Electroactive Materials for Neural Engineering Applications

05/14/2012 - 10:30am to 11:30am
Dr. Christine Schmidt, Biomedical Engineering and Chemical Engineering, University of Texas at Austin
Biomedical Sciences Building JG32

Damage to the brain, spinal cord and peripheral nerve tissue can have a devastating impact on the quality of life for individuals suffering from nerve injuries or neurological conditions. Our research is focused on analyzing and designing biomaterials that can interfere with neurons and specifically stimulate and/or guide axons to regenerate. In one approach, we are working with electrically conducting polymers that can stimulate cell growth and healing, or that can communicate with neurons directly.
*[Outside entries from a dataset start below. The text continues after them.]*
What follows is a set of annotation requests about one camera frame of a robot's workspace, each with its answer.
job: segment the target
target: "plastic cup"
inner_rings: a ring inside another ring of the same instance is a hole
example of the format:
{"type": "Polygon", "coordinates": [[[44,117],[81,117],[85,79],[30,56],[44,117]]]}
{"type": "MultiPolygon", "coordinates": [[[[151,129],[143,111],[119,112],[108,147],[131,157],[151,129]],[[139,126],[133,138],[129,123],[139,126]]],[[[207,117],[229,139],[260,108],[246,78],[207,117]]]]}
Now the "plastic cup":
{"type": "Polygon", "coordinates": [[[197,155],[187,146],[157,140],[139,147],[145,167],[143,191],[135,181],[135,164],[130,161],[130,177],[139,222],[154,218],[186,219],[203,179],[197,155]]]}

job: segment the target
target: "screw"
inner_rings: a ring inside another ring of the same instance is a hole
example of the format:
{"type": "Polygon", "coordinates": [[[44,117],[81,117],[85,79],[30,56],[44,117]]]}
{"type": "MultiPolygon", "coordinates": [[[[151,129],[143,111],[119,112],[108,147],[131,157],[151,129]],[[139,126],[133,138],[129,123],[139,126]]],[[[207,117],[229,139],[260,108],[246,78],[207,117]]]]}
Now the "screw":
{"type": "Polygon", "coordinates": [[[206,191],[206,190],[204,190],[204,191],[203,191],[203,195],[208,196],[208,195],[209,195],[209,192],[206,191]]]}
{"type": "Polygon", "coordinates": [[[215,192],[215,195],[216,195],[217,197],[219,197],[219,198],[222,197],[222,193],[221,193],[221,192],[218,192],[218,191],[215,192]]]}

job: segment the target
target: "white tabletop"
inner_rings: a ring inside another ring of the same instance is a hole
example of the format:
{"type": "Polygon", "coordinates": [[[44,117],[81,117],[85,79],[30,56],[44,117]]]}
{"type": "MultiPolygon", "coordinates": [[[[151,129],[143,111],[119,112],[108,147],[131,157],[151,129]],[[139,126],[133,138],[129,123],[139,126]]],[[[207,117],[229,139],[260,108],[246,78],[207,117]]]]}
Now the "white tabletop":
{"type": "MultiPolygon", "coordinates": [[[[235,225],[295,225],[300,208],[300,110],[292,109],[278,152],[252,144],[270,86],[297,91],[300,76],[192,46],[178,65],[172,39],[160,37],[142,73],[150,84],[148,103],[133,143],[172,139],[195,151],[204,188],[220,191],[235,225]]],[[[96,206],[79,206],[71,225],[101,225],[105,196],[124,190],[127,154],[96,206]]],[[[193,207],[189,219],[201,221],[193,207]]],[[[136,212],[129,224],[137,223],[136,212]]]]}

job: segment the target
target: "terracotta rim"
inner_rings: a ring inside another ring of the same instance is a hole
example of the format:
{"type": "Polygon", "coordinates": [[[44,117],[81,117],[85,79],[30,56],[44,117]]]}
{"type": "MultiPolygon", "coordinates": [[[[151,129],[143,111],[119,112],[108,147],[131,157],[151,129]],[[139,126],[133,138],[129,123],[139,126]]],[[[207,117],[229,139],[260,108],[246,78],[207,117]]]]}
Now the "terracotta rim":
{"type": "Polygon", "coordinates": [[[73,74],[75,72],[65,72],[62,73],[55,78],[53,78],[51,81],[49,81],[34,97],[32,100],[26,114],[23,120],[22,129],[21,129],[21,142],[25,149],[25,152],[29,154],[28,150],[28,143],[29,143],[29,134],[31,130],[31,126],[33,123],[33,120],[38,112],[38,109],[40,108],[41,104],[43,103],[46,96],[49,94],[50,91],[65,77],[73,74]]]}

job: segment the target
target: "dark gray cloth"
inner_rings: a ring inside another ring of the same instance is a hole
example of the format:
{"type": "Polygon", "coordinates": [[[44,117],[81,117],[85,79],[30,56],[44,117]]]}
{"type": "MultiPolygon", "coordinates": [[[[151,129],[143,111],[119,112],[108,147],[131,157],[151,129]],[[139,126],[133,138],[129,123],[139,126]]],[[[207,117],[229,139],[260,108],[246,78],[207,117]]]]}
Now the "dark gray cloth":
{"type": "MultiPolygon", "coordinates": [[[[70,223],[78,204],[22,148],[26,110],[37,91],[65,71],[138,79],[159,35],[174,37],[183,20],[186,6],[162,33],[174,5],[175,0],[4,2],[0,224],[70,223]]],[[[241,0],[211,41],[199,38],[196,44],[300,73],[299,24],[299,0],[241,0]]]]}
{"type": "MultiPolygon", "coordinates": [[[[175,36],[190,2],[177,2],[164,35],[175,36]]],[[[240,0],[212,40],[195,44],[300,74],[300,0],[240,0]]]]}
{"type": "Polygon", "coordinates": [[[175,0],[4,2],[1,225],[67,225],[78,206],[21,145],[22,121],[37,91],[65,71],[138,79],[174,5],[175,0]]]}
We have focused on modifications to the conducting polymer polypyrrole (PPy) as a means to impart features that are attractive for biomedical applications (e.g., neural probes, microelectrodes, regeneration templates). To do this, we are addressing two of the key challenges that limit the use of PPy in vivo: (1) the incorporation of bioactive factors while retaining good electrical conductivity and (2) the improvement of the handling properties of PPy so that it can be formed into various structures, including elastic and porous 3D scaffolds. Our research highlights efforts to improve PPy’s biological and physical properties for a number of biomedical applications. PPy and conducting polymers in general are attractive biomaterials, and indeed, these polymers, unlike any other materials, can provide physical, chemical/biological, and electrical signaling to regenerating cells and tissues.